## TASK DESCRIPTION
Only the lines from the one containing "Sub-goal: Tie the" through the one containing "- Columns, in" should be printed, exactly as they appear below, with both ends included.

## RECORDS FOR THE EXERCISE
——————
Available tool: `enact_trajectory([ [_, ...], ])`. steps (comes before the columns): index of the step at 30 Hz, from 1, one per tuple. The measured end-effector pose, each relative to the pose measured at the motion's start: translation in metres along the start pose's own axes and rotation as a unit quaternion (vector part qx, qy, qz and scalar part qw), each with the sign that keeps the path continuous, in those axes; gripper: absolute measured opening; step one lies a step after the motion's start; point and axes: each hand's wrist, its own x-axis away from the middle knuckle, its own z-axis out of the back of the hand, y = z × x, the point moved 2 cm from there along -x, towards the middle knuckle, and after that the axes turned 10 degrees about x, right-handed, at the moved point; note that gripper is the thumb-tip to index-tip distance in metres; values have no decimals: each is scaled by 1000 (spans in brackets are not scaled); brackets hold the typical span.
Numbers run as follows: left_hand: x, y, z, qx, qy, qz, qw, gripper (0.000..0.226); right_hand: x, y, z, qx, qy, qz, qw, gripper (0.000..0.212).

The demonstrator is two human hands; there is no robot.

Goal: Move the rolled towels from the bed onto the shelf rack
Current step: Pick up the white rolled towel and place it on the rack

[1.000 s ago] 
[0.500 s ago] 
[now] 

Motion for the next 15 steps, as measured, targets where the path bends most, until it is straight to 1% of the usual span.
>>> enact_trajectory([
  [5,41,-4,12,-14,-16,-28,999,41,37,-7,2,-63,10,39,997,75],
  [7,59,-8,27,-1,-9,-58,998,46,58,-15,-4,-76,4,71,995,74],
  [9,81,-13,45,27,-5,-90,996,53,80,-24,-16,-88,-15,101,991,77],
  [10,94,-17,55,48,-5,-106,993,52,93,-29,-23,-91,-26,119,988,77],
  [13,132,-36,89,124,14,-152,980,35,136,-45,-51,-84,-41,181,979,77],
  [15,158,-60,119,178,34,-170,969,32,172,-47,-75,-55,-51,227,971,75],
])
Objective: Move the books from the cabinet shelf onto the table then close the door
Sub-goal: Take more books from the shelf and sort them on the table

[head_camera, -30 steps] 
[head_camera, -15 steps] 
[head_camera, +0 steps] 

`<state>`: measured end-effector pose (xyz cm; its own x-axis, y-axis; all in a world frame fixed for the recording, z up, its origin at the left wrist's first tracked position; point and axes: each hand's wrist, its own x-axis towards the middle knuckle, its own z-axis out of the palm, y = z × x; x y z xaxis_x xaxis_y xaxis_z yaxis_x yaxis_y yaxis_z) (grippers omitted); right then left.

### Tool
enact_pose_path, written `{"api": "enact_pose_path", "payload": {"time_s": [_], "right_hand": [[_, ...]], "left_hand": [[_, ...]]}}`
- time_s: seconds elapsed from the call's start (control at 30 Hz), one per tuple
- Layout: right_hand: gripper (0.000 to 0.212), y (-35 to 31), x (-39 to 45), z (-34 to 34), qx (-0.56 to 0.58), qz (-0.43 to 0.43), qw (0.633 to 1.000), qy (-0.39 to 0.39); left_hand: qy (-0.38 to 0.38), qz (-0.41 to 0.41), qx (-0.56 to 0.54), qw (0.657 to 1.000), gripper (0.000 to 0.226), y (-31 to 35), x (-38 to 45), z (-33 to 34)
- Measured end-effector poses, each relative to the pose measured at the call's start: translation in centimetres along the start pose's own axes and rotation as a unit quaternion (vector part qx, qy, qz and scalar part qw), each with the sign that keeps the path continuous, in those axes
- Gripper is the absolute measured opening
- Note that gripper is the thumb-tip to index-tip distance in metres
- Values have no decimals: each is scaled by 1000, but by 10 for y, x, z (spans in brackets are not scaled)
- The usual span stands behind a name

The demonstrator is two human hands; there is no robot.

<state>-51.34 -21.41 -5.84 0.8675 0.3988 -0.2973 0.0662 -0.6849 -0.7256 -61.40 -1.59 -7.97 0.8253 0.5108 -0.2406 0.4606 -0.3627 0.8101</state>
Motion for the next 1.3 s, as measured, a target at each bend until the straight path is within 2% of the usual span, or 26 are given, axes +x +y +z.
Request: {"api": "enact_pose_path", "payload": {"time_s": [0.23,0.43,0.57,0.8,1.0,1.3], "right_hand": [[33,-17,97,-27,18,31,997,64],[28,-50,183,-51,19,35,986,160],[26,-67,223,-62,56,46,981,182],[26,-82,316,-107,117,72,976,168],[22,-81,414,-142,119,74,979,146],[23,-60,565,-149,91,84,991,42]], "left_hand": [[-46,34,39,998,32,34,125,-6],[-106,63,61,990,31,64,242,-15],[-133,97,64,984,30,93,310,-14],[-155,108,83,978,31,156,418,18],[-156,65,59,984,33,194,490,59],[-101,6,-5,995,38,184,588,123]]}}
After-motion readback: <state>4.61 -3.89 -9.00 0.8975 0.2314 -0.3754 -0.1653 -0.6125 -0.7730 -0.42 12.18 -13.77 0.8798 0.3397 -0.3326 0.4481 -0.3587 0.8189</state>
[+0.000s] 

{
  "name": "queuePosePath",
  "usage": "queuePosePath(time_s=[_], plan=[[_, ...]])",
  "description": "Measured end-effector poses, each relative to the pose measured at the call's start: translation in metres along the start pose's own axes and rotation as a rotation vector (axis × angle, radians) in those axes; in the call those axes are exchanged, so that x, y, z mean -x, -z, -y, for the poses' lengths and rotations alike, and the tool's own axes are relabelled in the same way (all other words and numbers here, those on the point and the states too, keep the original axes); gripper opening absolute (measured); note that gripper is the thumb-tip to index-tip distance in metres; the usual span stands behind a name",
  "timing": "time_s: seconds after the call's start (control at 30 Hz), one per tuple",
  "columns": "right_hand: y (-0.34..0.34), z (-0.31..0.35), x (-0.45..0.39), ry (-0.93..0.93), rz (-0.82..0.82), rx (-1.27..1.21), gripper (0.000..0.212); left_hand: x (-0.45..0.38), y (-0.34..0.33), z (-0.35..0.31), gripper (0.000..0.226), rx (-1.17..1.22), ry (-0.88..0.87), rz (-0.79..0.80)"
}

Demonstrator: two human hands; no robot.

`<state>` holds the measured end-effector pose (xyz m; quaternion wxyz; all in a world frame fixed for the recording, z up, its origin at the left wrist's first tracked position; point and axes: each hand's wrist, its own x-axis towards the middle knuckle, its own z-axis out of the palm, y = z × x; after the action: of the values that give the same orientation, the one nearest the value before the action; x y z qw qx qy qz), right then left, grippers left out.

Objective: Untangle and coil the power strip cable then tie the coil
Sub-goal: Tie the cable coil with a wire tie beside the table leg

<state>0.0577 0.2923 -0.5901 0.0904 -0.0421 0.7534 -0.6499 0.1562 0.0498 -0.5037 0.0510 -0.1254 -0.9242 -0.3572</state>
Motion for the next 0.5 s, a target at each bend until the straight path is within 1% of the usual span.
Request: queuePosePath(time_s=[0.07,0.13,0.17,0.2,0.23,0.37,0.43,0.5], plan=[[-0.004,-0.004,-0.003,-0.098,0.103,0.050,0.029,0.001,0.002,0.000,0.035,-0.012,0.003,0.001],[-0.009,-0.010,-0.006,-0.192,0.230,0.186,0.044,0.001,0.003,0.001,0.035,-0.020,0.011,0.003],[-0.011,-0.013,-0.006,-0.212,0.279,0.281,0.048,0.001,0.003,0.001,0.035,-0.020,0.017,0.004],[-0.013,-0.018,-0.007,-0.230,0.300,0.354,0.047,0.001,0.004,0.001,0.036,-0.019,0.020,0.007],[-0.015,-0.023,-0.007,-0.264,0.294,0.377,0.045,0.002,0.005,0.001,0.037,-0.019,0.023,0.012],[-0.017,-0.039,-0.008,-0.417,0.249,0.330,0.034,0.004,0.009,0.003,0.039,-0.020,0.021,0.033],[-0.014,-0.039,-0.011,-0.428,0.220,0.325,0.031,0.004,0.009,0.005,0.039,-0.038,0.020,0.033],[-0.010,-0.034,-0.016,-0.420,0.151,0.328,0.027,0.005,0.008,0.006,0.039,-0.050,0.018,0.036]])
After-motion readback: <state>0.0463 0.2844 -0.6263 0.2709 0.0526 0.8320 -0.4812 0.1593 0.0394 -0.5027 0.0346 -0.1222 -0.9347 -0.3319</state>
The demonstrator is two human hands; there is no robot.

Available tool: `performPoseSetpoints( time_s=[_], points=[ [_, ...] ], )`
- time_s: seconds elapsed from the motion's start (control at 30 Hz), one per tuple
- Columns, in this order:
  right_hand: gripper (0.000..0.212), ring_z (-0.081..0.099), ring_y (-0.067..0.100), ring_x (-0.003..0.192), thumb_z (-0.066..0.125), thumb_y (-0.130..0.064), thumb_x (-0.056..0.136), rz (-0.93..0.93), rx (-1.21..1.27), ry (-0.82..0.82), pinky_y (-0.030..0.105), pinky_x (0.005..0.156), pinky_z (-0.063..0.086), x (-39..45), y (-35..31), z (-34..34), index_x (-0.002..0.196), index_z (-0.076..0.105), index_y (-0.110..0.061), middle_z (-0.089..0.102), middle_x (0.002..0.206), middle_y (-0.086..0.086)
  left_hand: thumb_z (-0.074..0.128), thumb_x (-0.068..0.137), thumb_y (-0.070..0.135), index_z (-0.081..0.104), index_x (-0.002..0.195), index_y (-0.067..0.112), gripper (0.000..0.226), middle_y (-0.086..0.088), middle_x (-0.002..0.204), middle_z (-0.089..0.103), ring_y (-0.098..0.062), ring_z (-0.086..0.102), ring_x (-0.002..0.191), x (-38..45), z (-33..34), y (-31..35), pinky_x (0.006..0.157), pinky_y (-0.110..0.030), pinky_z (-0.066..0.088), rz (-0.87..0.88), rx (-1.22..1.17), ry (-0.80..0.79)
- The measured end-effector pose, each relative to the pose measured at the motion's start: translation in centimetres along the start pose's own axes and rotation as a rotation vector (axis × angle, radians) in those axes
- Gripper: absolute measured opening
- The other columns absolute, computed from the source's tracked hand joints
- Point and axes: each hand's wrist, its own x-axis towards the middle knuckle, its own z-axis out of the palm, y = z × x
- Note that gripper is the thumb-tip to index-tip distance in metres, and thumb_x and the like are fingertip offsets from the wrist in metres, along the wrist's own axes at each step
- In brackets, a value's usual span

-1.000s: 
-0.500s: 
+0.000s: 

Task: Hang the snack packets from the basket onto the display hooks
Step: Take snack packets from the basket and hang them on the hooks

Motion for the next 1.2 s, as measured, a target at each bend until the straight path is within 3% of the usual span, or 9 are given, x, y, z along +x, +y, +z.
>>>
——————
## EXERCISE RESPONSE
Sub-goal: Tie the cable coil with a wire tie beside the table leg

<state>0.0577 0.2923 -0.5901 0.0904 -0.0421 0.7534 -0.6499 0.1562 0.0498 -0.5037 0.0510 -0.1254 -0.9242 -0.3572</state>
Motion for the next 0.5 s, a target at each bend until the straight path is within 1% of the usual span.
Request: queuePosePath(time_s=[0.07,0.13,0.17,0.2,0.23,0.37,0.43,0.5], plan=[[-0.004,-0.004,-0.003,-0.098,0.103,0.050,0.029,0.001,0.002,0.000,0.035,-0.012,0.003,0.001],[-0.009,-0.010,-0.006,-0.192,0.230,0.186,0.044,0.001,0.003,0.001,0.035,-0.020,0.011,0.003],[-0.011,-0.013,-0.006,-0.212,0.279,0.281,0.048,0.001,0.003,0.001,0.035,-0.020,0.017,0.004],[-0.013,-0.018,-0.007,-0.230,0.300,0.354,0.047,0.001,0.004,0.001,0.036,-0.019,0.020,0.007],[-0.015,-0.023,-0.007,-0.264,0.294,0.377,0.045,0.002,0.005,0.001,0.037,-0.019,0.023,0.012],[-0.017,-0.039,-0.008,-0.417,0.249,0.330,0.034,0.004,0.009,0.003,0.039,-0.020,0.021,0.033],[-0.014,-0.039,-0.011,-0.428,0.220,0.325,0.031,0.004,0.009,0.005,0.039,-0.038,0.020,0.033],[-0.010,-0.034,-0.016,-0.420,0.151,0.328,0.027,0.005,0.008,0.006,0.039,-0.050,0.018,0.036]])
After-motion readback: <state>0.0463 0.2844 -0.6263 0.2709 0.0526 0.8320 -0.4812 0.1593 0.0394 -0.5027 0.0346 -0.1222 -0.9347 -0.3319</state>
The demonstrator is two human hands; there is no robot.

Available tool: `performPoseSetpoints( time_s=[_], points=[ [_, ...] ], )`
- time_s: seconds elapsed from the motion's start (control at 30 Hz), one per tuple
- Columns, in this order:

That completes the answer, and no more is expected.